### DIRECTIONS FOR THIS TASK
Search the records for the string "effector". Copy each line where it occurs.

### EXERCISE INPUTS
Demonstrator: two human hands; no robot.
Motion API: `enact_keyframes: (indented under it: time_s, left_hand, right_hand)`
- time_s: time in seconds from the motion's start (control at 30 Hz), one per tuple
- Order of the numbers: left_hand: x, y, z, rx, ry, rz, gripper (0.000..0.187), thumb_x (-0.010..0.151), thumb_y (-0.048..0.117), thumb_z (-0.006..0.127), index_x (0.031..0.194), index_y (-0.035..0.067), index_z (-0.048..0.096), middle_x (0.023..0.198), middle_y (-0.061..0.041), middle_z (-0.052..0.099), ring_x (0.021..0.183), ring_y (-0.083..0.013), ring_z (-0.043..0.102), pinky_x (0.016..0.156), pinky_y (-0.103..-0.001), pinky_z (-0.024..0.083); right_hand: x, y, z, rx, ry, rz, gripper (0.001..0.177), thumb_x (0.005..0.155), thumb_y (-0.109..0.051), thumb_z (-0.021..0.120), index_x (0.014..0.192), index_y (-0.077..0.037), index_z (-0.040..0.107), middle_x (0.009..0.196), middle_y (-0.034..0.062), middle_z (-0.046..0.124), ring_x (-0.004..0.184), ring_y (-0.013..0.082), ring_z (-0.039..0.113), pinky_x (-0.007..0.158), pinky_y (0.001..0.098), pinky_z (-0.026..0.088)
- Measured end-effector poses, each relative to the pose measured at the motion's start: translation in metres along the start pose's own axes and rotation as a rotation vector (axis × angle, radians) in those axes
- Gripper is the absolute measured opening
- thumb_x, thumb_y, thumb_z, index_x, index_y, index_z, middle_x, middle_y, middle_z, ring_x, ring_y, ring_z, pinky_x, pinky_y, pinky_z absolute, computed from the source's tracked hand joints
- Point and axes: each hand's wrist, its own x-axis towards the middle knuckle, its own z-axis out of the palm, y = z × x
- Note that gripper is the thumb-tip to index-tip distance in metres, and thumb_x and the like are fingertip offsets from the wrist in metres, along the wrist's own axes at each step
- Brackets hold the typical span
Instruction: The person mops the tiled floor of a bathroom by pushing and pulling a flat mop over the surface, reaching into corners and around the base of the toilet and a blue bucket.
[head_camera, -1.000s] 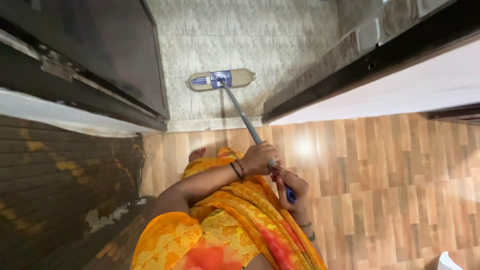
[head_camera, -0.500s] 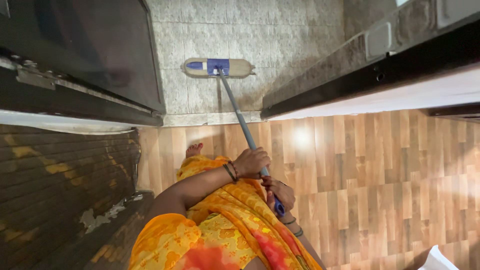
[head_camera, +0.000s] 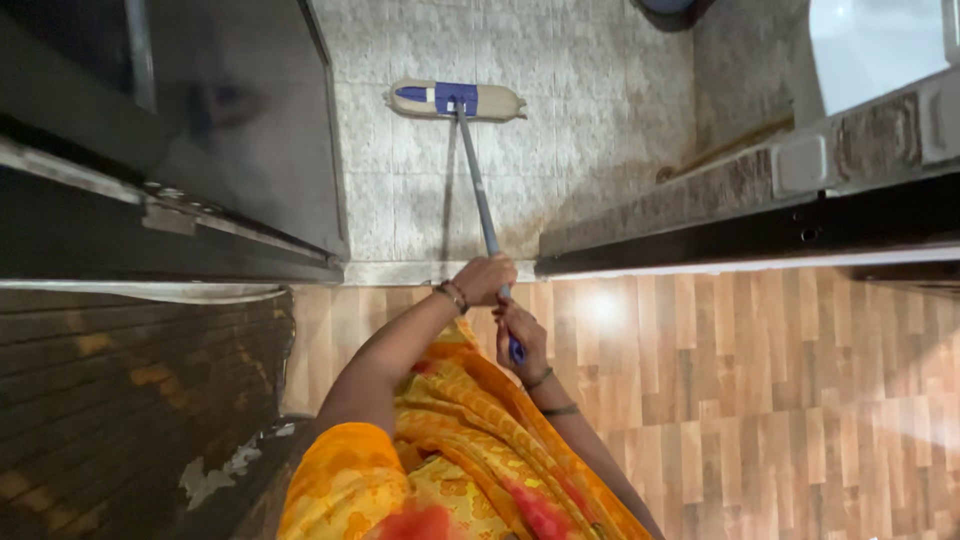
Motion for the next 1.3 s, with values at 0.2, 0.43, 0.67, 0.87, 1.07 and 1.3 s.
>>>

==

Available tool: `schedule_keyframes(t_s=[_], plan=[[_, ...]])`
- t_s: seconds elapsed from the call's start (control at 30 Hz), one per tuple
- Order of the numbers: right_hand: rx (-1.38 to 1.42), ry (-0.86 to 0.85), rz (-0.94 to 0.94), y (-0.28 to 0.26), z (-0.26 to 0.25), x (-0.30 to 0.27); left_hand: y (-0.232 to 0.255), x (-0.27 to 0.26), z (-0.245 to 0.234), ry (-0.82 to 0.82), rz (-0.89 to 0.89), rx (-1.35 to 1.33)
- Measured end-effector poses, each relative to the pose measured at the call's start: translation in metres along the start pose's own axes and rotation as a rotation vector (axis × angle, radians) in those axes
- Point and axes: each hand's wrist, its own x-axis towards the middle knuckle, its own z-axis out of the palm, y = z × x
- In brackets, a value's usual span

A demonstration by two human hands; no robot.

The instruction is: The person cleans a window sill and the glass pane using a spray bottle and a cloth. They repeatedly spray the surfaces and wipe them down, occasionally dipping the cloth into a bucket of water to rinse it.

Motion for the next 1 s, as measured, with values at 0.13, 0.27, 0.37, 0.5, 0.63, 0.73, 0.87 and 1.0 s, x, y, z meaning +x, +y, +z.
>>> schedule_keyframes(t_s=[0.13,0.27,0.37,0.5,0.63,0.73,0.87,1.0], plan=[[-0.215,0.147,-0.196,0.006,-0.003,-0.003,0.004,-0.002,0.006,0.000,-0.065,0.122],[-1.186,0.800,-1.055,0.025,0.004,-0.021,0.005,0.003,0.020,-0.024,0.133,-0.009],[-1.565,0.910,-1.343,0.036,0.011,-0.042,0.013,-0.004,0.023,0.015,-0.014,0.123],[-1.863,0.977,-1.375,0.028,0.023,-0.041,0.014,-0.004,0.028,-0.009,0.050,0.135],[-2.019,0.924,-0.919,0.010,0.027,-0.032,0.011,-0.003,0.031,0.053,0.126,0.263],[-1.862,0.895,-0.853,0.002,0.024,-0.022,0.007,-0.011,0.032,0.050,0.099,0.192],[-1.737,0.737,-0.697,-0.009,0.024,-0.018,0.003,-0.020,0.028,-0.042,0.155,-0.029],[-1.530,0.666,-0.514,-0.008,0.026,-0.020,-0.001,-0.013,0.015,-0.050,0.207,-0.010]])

### PROBLEM SOLUTION
- Measured end-effector poses, each relative to the pose measured at the motion's start: translation in metres along the start pose's own axes and rotation as a rotation vector (axis × angle, radians) in those axes
- Measured end-effector poses, each relative to the pose measured at the call's start: translation in metres along the start pose's own axes and rotation as a rotation vector (axis × angle, radians) in those axes

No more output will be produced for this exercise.